120,000,000 Shares were issued on Wednesday, 31 December 2025 and 5,000,000 Shares were issued on Monday, 16 February 2026.
Resolution 1 seeks Shareholder ratification and approval pursuant to Listing Rule 7.4 (and for all other purposes) of the issue of 125,000,000 Shares to Fenja as part of the settlement (issued under the Company’s placement capacity under Listing Rule 7.1).
Resolution 1 is an Ordinary Resolution.
The Chair intends to exercise all available undirected proxies in favour of Resolution 1.
ASX Listing Rule 7.1
This Resolution proposes that Shareholders of the Company approve and ratify the prior issue and allotment of 125,000,000 Shares, which were issued on 31 December 2025 and 16 February 2026 ( Issue Date ).
All of the Shares were issued by utilising the Company’s existing capacity under Listing Rule 7.1.
Broadly speaking, and subject to a number of exceptions, Listing Rule 7.1 limits the amount of equity securities that a listed company can issue without the approval of its shareholders over any 12-month period to 15% of the fully paid ordinary securities it had on issue at the start of that period.
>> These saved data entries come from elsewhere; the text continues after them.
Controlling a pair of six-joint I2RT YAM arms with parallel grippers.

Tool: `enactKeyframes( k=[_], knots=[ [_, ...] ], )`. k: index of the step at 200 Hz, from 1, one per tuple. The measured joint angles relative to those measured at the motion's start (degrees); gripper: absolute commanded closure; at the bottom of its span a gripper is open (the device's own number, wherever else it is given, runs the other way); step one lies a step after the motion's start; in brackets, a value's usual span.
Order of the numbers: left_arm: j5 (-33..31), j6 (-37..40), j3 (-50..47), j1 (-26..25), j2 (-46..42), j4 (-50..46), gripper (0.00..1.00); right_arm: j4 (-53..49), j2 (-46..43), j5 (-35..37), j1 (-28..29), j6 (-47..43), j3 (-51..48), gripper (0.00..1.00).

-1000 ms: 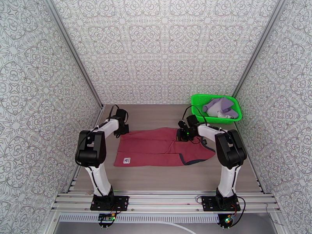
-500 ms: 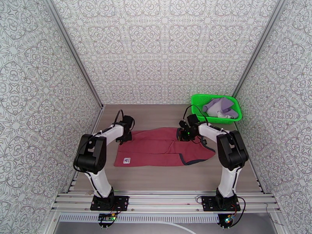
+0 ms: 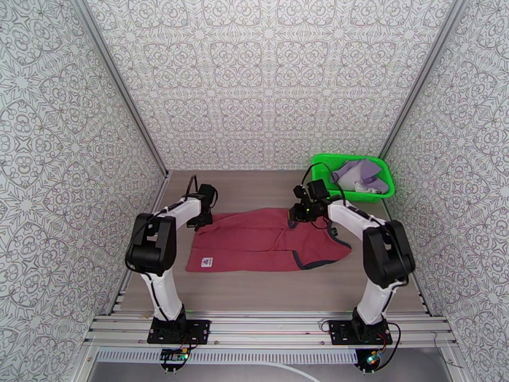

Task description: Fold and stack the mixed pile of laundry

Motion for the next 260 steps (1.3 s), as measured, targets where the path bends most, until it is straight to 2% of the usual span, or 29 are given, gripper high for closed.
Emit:
enactKeyframes(
  k=[33, 81, 106, 133, 172, 185, 208, 234, 260],
  knots=[
    [0.87, -1.79, 0.11, -0.15, 1.40, -0.13, 1.00, 1.84, 7.06, 2.36, 0.46, 4.35, -0.68, 0.87],
    [0.87, -2.95, -0.07, -0.15, 1.09, -0.55, 1.00, 2.29, 5.73, 7.19, 0.79, 5.97, -1.92, 0.88],
    [1.57, -2.95, -2.80, -0.15, -1.86, -1.29, 1.00, 1.14, 3.98, 10.93, 0.70, 5.57, -3.17, 0.88],
    [2.45, -3.08, -4.15, 0.02, -7.23, -3.15, 0.79, -2.82, 1.95, 15.32, -0.26, 3.67, -3.98, 0.88],
    [4.74, -2.71, -4.09, 0.02, -14.93, -3.91, 0.67, -8.07, 1.14, 19.41, -1.75, -0.28, -3.13, 0.88],
    [6.12, -2.23, -3.93, 0.02, -15.47, -3.89, 0.61, -10.10, 1.14, 20.11, -1.99, -1.62, -1.99, 0.84],
    [10.58, -1.03, -2.95, 0.02, -14.80, -3.87, 0.54, -13.09, 0.81, 19.96, -2.10, -3.61, 0.68, 0.68],
    [17.18, 0.79, 0.66, 0.20, -11.65, -3.85, 0.54, -15.58, -3.45, 18.86, -1.70, -4.39, 2.49, 0.51],
    [22.43, 2.10, 5.51, 0.68, -6.49, -3.80, 0.55, -17.40, -10.34, 18.56, 1.09, -3.69, 3.98, 0.39]
  ],
)
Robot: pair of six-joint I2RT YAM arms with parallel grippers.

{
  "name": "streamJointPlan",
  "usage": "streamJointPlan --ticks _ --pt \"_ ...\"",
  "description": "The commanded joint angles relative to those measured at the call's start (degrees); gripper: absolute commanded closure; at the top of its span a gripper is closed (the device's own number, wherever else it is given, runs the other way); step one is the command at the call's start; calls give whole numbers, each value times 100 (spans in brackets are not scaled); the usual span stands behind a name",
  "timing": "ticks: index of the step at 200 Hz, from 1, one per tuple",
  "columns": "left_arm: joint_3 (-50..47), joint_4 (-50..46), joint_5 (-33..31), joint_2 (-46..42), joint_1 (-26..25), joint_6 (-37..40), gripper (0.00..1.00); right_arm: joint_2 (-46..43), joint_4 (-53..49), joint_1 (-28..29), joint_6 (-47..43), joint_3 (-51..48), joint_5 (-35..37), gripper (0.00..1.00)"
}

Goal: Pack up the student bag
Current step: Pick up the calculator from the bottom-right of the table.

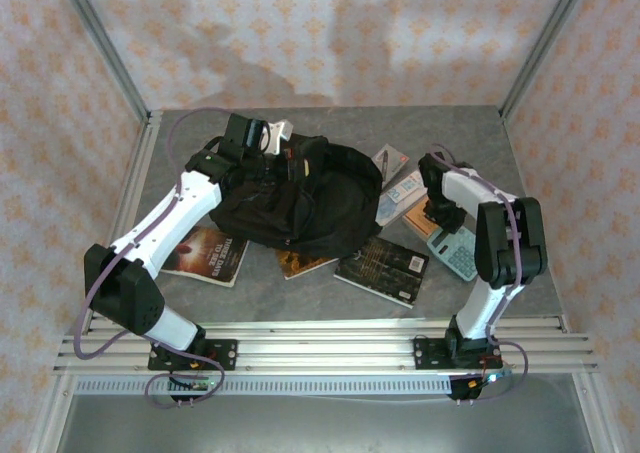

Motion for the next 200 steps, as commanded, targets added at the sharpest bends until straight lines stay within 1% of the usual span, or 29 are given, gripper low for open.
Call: streamJointPlan --ticks 1,14,38,117,148,200 --pt "-25 115 148 -156 54 -43 100 -167 -150 -22 65 -215 -90 69" --pt "-25 107 140 -155 62 -43 100 -214 -193 -26 41 -262 -99 65" --pt "-16 98 131 -164 71 -35 100 -333 -280 -23 -20 -350 -127 61" --pt "-16 89 121 -182 102 -26 100 -825 -444 -24 -123 -559 -49 63" --pt "-7 89 135 -190 97 -26 100 -882 -504 -22 -237 -669 -88 60" --pt "-7 85 163 -182 108 -35 100 -507 -284 -24 -277 -801 -288 58"
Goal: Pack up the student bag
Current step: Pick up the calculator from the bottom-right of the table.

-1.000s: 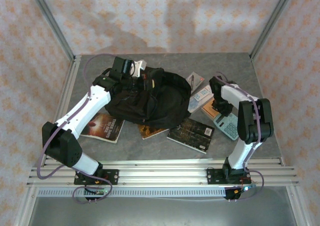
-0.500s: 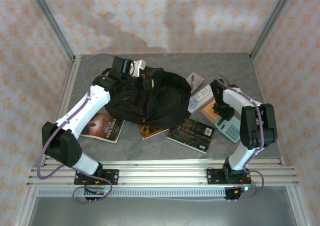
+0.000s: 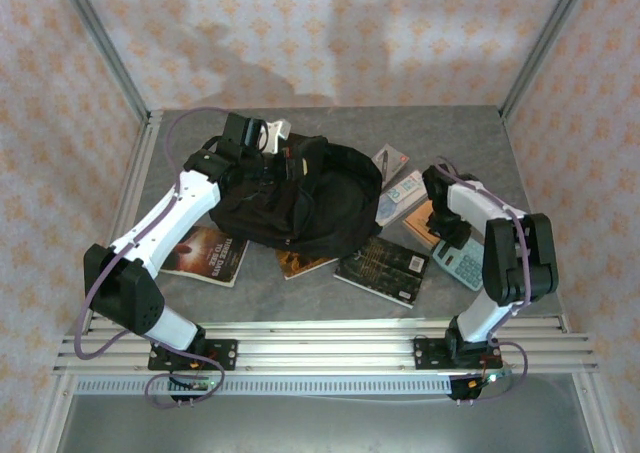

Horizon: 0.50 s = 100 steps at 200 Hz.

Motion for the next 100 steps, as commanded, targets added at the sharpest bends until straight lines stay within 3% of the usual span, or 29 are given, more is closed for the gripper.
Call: streamJointPlan --ticks 1,63,100 --pt "-10 82 142 -182 39 -35 100 184 -86 -23 -81 -60 -60 58" --pt "-1 98 175 -179 56 -43 100 417 -111 -13 -111 -1 94 56" --pt "3 105 183 -182 64 -37 100 482 -133 3 -55 61 151 64"
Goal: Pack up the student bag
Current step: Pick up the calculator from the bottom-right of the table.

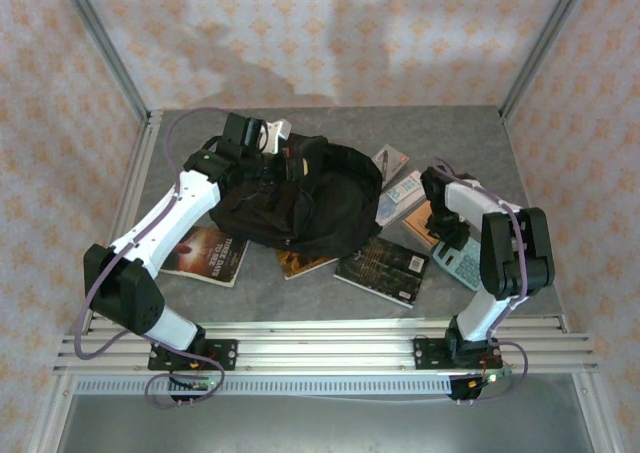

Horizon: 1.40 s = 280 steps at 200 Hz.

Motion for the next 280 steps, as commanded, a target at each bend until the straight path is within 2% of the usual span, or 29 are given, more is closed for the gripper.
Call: streamJointPlan --ticks 1,40,72,122,200,244,280 --pt "1 106 109 -182 60 -40 100 232 -72 4 0 12 81 64" --pt "-1 104 114 -173 76 -53 100 72 -224 40 60 79 151 73" --pt "-10 142 161 -155 103 -86 100 -180 -386 62 89 175 157 88" --pt "-27 168 186 -178 140 -107 100 -529 -671 110 191 444 150 100" --pt "-18 168 206 -181 140 -101 100 -1514 -1070 549 240 1295 -112 100" --pt "-4 144 188 -187 148 -61 100 -2183 -611 694 -59 1524 -905 100" --pt "25 125 188 -173 148 -37 100 -2549 63 710 -210 1489 -1857 100"
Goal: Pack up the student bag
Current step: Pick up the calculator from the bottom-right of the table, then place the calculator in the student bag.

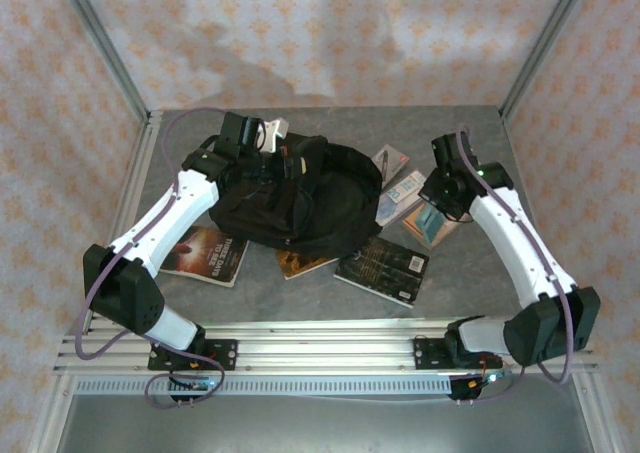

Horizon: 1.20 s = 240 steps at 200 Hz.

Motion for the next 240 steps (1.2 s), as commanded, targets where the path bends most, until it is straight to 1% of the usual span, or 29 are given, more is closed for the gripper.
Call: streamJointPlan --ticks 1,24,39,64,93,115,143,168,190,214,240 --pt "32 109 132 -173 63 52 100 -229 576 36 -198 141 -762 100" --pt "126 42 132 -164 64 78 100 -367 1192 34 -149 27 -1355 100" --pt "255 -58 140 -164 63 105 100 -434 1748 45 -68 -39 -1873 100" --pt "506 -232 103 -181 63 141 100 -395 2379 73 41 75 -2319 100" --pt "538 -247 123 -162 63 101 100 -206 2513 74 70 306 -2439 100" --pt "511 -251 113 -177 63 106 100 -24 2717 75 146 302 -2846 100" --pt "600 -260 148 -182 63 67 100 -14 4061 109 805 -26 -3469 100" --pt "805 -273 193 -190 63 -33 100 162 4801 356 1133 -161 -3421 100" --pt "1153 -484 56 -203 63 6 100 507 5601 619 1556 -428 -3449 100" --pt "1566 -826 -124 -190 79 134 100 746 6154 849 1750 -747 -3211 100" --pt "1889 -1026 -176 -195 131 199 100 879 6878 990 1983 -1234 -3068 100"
The issue of Shares to Fenja did not fit within any of the exceptions to Listing Rule 7.1 and, as it has not been approved by the Company’s Shareholders, it effectively uses up part of the 15% limit in Listing Rule 7.1, reducing the Company’s capacity to issue further equity securities without Shareholder approval under Listing Rule 7.1 for the 12-month period following the Issue Date.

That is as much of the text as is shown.